■ Requirement: Within the listing below, show every line that contains the word "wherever".

■ Material for this exercise:

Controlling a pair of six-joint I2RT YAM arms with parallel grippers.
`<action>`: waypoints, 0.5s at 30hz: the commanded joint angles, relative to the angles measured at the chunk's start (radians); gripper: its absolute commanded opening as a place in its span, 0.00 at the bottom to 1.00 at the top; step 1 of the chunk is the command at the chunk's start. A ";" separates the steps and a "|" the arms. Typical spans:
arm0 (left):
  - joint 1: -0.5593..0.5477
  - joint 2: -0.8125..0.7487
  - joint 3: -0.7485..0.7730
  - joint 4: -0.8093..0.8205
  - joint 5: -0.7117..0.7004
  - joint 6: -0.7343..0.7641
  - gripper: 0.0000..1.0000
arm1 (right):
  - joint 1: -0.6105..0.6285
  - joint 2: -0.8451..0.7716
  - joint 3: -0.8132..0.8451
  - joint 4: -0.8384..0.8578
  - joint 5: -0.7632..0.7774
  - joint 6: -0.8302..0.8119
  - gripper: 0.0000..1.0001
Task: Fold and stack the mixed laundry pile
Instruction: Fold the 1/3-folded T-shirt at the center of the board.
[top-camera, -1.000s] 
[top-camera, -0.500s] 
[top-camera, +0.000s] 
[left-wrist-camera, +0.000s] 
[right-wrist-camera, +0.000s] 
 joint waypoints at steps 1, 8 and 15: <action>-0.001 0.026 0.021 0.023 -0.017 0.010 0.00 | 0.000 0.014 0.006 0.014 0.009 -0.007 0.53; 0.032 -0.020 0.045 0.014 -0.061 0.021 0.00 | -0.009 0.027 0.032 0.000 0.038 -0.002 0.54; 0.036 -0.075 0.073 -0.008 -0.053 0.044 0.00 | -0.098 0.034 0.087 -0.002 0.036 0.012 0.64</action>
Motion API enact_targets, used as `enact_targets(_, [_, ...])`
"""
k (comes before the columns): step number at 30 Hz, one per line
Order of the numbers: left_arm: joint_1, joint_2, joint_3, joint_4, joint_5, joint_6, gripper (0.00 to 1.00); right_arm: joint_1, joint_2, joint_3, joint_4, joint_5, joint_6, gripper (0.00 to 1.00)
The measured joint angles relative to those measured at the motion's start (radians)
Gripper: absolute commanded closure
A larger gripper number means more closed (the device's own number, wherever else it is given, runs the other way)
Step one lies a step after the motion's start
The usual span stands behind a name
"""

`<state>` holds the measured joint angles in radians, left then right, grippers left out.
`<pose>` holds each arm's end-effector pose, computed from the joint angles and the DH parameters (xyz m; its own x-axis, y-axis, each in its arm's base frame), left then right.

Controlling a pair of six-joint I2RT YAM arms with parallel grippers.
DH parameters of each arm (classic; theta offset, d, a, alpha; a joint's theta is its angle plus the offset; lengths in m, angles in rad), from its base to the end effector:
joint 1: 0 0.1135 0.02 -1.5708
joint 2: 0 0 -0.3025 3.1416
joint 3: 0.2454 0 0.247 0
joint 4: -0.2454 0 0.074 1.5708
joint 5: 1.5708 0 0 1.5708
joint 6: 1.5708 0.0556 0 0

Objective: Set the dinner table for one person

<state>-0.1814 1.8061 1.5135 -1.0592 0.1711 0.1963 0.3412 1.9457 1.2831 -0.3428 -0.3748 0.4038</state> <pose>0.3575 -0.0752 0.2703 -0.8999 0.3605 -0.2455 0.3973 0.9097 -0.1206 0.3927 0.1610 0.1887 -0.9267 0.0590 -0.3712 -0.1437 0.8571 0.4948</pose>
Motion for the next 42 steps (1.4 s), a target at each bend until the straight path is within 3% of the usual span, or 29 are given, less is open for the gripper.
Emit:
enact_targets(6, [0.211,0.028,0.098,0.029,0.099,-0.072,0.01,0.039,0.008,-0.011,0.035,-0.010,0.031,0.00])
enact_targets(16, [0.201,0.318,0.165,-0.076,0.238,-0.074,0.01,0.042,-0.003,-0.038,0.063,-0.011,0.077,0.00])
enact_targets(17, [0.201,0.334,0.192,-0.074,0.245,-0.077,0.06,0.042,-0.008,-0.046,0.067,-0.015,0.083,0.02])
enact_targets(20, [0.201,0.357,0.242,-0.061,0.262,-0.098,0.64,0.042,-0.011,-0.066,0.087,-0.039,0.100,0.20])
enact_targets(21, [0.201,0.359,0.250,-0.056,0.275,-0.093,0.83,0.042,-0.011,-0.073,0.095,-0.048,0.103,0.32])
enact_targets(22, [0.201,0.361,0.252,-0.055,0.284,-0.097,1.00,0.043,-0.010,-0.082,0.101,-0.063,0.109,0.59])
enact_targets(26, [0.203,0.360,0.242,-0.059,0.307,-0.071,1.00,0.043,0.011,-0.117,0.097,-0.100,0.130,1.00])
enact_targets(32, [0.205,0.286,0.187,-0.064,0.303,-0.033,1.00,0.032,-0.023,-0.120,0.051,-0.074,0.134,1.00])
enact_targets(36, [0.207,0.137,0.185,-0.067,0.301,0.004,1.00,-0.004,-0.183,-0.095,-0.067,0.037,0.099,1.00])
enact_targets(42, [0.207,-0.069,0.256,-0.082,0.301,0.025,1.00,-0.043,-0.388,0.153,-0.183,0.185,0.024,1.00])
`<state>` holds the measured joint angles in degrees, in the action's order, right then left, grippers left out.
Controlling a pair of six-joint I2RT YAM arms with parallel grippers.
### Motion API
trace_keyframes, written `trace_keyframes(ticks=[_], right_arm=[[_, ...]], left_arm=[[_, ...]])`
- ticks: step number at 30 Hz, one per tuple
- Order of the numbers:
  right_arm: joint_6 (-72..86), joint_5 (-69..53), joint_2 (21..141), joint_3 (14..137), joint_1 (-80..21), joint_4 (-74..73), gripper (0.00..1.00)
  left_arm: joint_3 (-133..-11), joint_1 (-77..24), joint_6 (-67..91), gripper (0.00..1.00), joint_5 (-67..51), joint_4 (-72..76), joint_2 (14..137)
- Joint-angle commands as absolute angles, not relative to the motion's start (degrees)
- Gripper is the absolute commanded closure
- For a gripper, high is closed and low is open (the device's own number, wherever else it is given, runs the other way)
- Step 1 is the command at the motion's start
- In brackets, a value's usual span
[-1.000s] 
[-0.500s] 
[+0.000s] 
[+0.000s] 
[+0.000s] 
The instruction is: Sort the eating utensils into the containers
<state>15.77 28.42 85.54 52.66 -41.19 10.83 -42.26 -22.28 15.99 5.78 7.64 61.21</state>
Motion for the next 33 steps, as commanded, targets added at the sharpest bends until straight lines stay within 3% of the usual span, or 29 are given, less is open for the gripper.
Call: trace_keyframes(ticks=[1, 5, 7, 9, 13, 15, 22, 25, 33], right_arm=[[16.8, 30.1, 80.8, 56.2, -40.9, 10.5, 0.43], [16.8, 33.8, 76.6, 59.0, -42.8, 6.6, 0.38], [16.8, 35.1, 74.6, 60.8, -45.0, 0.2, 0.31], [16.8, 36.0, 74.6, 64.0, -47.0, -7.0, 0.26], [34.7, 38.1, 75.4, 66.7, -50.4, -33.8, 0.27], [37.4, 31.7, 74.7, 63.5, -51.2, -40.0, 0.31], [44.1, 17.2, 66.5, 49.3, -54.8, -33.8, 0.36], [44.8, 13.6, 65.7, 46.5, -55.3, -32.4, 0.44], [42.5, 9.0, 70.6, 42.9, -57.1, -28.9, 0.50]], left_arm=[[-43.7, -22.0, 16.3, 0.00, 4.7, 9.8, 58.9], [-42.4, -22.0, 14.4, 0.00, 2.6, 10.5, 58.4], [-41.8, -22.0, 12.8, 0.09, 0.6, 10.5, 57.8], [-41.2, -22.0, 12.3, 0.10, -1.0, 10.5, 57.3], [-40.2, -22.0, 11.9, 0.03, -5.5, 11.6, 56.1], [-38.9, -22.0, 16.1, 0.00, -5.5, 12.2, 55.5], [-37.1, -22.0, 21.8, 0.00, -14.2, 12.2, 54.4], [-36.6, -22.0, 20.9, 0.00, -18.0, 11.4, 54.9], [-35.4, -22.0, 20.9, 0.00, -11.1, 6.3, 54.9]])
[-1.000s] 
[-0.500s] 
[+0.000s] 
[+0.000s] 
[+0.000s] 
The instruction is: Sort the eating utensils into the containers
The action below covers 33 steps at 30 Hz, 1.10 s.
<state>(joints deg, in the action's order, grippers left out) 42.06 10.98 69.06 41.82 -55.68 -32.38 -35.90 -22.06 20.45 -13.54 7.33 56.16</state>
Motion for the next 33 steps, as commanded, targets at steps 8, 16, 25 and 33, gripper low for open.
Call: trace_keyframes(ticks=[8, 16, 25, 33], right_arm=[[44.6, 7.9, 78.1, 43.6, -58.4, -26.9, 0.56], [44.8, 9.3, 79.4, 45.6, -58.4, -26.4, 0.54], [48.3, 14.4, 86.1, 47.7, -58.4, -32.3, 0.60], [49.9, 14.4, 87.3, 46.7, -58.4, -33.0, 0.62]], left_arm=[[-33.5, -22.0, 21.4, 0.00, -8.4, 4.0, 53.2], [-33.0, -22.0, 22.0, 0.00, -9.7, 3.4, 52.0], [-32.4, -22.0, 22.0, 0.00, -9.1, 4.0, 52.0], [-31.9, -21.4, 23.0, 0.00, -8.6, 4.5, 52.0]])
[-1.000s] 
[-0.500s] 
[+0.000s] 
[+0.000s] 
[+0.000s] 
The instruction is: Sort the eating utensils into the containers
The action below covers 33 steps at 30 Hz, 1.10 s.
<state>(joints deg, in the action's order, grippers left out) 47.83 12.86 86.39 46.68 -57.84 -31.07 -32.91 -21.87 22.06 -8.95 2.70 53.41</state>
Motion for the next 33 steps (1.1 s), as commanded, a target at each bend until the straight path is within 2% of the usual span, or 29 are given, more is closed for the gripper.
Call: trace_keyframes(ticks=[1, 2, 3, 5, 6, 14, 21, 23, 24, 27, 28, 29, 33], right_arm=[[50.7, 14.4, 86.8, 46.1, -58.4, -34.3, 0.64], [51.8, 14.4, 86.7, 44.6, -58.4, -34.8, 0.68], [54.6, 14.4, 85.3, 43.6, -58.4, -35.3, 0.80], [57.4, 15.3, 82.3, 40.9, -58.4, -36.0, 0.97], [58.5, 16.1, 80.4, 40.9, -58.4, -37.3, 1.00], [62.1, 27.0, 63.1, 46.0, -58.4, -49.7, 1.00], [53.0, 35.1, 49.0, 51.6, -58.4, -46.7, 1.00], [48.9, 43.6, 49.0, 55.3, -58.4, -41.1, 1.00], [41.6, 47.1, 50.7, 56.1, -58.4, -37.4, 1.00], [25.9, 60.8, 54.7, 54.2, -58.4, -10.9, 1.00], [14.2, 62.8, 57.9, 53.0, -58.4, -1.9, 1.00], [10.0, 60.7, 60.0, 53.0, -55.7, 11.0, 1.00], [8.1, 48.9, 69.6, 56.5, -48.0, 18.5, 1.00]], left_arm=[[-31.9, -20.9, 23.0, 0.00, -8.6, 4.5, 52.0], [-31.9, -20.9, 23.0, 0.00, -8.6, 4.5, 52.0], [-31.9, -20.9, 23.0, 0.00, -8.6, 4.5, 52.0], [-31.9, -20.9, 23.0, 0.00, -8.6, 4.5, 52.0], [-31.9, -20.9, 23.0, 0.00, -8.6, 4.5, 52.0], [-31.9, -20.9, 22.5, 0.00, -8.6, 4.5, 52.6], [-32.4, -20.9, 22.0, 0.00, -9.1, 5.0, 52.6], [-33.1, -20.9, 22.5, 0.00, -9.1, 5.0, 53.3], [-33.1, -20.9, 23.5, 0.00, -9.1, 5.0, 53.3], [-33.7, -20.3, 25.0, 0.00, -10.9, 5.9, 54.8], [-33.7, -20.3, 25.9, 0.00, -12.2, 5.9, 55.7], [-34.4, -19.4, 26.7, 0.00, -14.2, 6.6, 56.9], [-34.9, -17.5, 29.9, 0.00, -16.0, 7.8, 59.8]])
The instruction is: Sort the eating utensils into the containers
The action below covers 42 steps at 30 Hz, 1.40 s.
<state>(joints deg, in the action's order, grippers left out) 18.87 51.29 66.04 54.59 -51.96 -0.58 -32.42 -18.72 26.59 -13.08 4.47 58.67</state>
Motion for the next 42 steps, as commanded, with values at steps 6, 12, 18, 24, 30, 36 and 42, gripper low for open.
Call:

■ Expected answer:
A larger gripper number means more closed (the device's own number, wherever else it is given, runs the other way)
- For a gripper, high is closed and low is open (the device's own number, wherever else it is given, runs the other way)

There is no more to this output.